Beware anyone who gives you something free: they’re after something. Still, we can learn something positive from the narrow-eyed, unscrupulous cunning of these cynical desperadoes.

Corporate social media, on the other hand, seems to have quietly built on the ease of use of social systems and created something useful. They’re rejecting all the awful tactics by which anti-social media was measured, like the number of logins, likes and posts.

Those things are meaningless anyway, says Tibco social-computing president Ram Menon.

Facebook taught us about activity streams and assembling complexes of information, he says, but this power must be used for good.

The other major difference is that on Facebook everybody broadcasts and nobody listens, whereas at work there is more of a hierarchy of information; 20% of the community has something worth saying, and 80% are listeners, so different rules were needed.

The Tibco tibbr enterprise social network has to be paid for, which is reassuring. It has 1.5 million paying users after two years in existence, whereas Yammer took four years to reach 800,000 paying users – and Microsoft was impressed enough by that to buy it.

According to Forrester Research, based on their value and strategic approach, tibbr, Yammer and Chatter are now the market leaders. And now tibbr has promised to rid the world of another modern menace – the ‘automated’ office meeting.
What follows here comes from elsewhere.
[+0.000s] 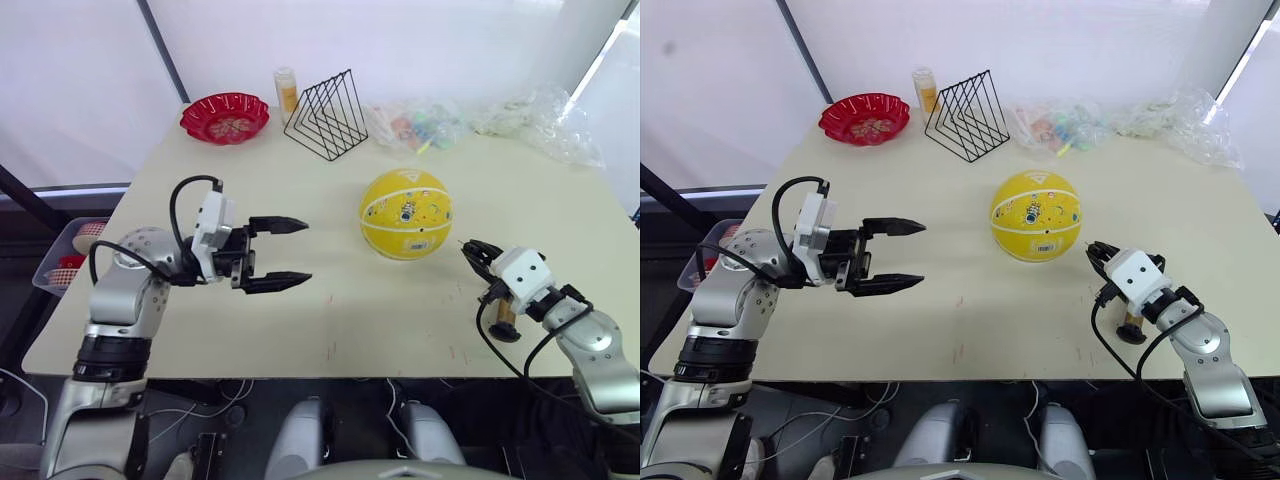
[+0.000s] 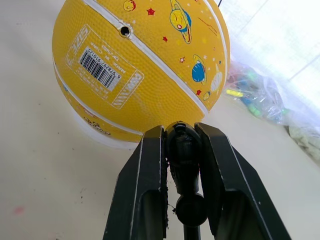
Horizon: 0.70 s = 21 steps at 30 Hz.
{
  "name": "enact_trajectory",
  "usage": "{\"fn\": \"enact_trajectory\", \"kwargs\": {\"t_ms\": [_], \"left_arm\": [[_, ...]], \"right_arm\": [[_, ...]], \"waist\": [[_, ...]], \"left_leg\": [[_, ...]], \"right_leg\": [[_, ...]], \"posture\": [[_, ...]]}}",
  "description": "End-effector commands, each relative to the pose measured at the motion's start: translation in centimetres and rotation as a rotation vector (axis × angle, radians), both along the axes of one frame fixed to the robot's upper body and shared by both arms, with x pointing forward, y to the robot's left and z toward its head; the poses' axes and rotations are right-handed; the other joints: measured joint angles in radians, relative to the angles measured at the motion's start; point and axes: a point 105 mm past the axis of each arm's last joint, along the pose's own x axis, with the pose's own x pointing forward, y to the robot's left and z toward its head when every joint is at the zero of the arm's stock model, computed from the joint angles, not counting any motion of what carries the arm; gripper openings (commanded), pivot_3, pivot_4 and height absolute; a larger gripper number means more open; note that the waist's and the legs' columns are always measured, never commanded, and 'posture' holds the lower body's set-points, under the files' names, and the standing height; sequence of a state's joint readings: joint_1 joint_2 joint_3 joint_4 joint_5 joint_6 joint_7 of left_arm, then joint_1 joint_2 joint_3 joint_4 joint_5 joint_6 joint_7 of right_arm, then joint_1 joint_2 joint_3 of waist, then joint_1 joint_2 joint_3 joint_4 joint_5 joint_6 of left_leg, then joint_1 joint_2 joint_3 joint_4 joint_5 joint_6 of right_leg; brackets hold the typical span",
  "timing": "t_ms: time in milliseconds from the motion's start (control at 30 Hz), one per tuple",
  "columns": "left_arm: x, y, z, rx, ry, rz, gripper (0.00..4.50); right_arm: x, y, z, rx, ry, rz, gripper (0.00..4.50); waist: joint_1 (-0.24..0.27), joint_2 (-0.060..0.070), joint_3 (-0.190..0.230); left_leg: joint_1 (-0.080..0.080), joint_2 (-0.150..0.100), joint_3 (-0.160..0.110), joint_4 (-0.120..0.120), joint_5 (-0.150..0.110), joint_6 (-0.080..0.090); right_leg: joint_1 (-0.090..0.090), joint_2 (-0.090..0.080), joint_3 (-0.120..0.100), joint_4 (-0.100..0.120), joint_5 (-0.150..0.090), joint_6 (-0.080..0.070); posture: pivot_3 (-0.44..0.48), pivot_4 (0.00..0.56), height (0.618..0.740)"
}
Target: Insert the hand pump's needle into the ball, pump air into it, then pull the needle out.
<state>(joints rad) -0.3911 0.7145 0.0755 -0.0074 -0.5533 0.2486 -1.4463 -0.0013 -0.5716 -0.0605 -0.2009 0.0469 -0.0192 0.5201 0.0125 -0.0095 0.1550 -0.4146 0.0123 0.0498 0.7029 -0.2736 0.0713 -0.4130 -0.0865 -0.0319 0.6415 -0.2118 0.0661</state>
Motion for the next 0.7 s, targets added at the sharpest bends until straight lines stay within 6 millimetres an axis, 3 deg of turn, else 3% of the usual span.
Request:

There are no official figures available, but I’m pretty sure that online conferences are the biggest cause of dental damage in the Western world. More teeth are ground to a stump during conference set-up times than any other activity. If you listen carefully during the half an hour delay before an online conference, you can hear the molar on molar damage incidents taking place as the office expert tries to get WebEx to speak to Skype to hook up with Google Hangouts.

Now Tibco has launched tibbr Meetings which, it promises, will make all these disparate technology systems talk to each other; ERP will speak unto HR, Yammer will break out with SharePoint, Salesforce will sync with SAP.

If Tibco can actually get all those systems to talk to each other and share information, that would be a work of genius. Let’s hope they use that power responsibly.